2.2.3 Postoperative dressing change and lesion lavage
After the operation, each patient underwent regular dressing changes and lesion flushing. Here, the 2 to 6 indwelling hoses placed during surgery were used. One end of these hoses led to the lesion and the other was left on the skin surface. Because the lesion was the pus cavity or the surgical cavity remaining after the substantial lesion was surgically removed, so the lesion ends of the indwelling hoses were connected. When the drug was injected into the lesion from one indwelling hose, the drug can flow out of the other hoses, and the drug was continuously injected to play the effect of flushing the lesion. During rinsing, some pus, necrotic tissue, and newly generated pus that were not easily discharged in the cavity of the lesion can be flushed out of the lesion together, which was beneficial to the recovery and healing of the lesion.
Prior to every irrigation, normal saline was injected into the indwelling hoses to confirm the hose patency, and then the lesion was washed with iodophor, metronidazole, and dexamethasone. During the first week after surgery, dressing changes and irrigations were performed daily and then the frequency was gradually reduced according to the patient’s recovery. When the inflammation of the patient’s lesion subsided and no new pus was being produced, the irrigation fluid became clear, and the mass gradually softened and disappeared, at which point the indwelling hose can be gradually removed. All indwelling hoses were removed from 2 weeks to 1 month after surgery.

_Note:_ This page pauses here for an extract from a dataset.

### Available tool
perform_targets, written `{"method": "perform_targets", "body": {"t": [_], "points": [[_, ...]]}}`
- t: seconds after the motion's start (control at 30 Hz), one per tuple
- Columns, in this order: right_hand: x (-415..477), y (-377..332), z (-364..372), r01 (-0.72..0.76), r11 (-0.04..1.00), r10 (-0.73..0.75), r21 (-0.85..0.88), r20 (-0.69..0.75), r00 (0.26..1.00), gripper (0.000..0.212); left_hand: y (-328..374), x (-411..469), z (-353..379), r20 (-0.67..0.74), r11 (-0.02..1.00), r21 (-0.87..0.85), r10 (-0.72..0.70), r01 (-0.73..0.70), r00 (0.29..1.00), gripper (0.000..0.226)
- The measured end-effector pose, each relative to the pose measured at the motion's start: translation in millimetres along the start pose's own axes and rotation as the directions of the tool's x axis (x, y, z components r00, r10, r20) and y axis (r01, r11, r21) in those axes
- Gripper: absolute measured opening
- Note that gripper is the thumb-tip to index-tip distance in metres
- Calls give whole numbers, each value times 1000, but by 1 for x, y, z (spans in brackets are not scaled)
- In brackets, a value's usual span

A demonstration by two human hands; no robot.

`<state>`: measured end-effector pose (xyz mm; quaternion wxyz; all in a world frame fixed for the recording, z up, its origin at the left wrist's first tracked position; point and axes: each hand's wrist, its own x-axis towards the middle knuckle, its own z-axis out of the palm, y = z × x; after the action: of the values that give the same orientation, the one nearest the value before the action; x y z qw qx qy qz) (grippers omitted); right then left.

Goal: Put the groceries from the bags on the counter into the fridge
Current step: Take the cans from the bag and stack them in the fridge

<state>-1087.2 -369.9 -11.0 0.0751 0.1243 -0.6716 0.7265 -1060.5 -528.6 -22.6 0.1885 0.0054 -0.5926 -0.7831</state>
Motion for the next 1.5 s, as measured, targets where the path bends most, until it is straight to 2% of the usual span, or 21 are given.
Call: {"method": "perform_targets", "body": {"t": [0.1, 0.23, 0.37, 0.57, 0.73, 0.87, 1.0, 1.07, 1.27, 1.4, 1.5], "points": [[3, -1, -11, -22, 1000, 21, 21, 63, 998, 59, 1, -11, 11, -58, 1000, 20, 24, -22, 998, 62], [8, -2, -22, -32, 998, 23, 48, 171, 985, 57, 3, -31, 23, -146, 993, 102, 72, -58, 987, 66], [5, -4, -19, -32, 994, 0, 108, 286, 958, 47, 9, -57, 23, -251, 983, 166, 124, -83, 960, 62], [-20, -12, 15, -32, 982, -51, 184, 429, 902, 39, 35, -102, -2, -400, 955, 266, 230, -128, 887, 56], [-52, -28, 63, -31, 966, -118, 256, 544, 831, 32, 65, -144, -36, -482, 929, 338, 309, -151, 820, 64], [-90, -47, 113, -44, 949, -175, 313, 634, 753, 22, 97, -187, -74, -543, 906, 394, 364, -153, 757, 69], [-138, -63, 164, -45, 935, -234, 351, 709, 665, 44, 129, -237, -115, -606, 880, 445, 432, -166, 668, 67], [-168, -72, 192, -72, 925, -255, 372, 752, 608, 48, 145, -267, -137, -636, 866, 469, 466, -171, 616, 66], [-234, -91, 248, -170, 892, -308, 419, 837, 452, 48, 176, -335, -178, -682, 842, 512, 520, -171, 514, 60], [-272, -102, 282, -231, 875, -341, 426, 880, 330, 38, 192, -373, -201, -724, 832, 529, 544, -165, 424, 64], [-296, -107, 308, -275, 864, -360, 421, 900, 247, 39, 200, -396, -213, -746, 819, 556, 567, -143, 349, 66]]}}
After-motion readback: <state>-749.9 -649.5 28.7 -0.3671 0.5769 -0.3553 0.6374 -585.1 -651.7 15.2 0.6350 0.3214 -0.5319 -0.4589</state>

2.2.4 Oral steroid treatment
After each patient was histopathologically confirmed as GLM, oral prednisone was prescribed at a dose of 15 mg/day in the first week after surgery, 10 mg/day in the second week, and 5 mg/day in the third week and thereafter. The medication was discontinued when the patient was fully recovered or unacceptable side effects occurred.
2.3 Data Collection
Patients’ information, including age, clinical features, image characteristics, histopathological findings, mastitis history, treatment process, operative technique, recurrence, and esthetic effect, was analyzed. Disease recurrence was defined as the reappearance of a mass, abscess, or fistula on the ipsilateral breast. All patients were guided by an independent research nurse to evaluate cosmetic outcomes before and after minimally invasive comprehensive treatment using a semi-quantitative visual simulation scale (3 points, excellent; 2 points, good; 1 point, acceptable; and 0 points, poor), and all patients were divided into 2 groups according to whether they had a history of breast surgery in the hospital before this minimally invasive comprehensive treatment.
2.4 Statistical Analysis
Statistical analysis was performed with SPSS 24.0 software. The results were reported as mean ± standard deviation for the continuous variables. A Wilcoxon rank-sum test for two independent samples was used to compare the differences in cosmetic scores between patients with or without previous breast surgical history.